## Instructions to follow
Return the listing verbatim, images left out.

## Dataset excerpt
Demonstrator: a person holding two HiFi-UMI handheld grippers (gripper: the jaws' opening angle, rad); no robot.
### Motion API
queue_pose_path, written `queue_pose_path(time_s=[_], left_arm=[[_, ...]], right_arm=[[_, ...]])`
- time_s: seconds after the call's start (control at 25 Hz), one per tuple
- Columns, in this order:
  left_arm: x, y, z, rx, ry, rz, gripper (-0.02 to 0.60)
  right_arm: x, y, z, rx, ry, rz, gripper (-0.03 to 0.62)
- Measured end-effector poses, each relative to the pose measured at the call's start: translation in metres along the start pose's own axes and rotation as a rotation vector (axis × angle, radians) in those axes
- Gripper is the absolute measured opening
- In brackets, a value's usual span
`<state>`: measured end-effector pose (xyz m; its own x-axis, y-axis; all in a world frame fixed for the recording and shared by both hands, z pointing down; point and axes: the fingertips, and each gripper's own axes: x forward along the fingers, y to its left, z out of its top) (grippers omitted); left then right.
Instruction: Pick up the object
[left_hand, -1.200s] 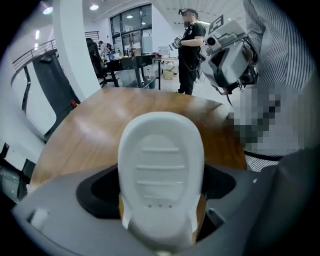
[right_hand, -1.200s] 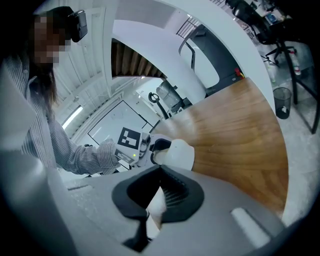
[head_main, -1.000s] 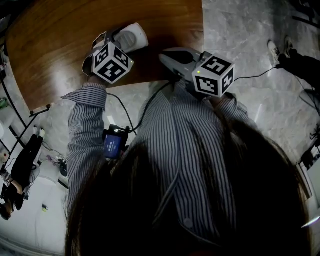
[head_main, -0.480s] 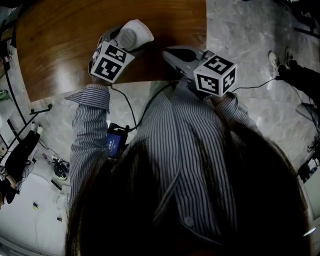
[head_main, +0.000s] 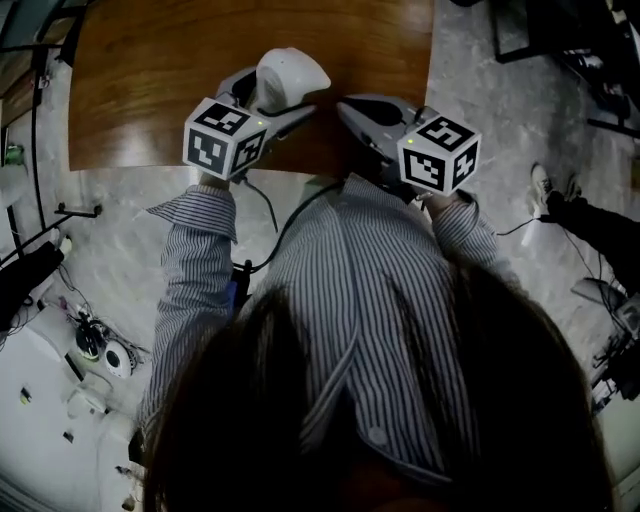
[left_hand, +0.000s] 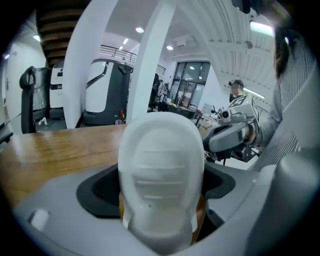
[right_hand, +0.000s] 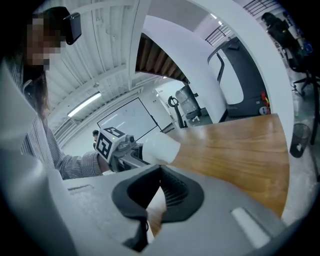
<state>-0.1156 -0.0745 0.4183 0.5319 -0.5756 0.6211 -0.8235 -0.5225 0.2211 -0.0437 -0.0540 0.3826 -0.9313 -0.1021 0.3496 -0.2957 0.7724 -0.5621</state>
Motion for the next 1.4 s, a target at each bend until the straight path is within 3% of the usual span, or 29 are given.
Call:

## Response below
Demonstrator: a person holding two HiFi-UMI handheld grippers (gripper: the jaws' opening angle, rad); no robot.
### Motion API
queue_pose_path, written `queue_pose_path(time_s=[_], left_arm=[[_, ...]], right_arm=[[_, ...]])`
- time_s: seconds after the call's start (control at 25 Hz), one per tuple
- Columns, in this order:
  left_arm: x, y, z, rx, ry, rz, gripper (-0.02 to 0.60)
  right_arm: x, y, z, rx, ry, rz, gripper (-0.03 to 0.62)
- Measured end-effector poses, each relative to the pose measured at the call's start: translation in metres along the start pose's own axes and rotation as a rotation vector (axis × angle, radians) in those axes
- Gripper is the absolute measured opening
- In brackets, a value's usual span
`<state>`: measured end-effector pose (xyz m; its own x-axis, y-axis; all in a world frame fixed for the recording and shared by both hands, z pointing down; point and axes: the fingertips, and each gripper's own axes: x forward along the fingers, y to its left, z out of its top) (grippers omitted); left then right.
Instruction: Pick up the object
[left_hand, -1.200s] 
[right_hand, -1.200s] 
[head_main, -1.000s] 
[head_main, -0.480s] 
[head_main, +0.000s] 
[left_hand, +0.000s] 
[right_hand, +0.000s] 
<state>-0.1156 -0.0745 0.4183 0.5319 -0.5756 0.6211 -0.8235 -0.5225 0.2211 -0.0437 -0.0540 0.3826 -0.9313 -0.1021 0.3496 -0.2957 0.7724 -0.5621</state>
Motion for the next 1.4 s, a target at each bend until the straight path is within 3% of the usual span, or 29 are given.
Call:

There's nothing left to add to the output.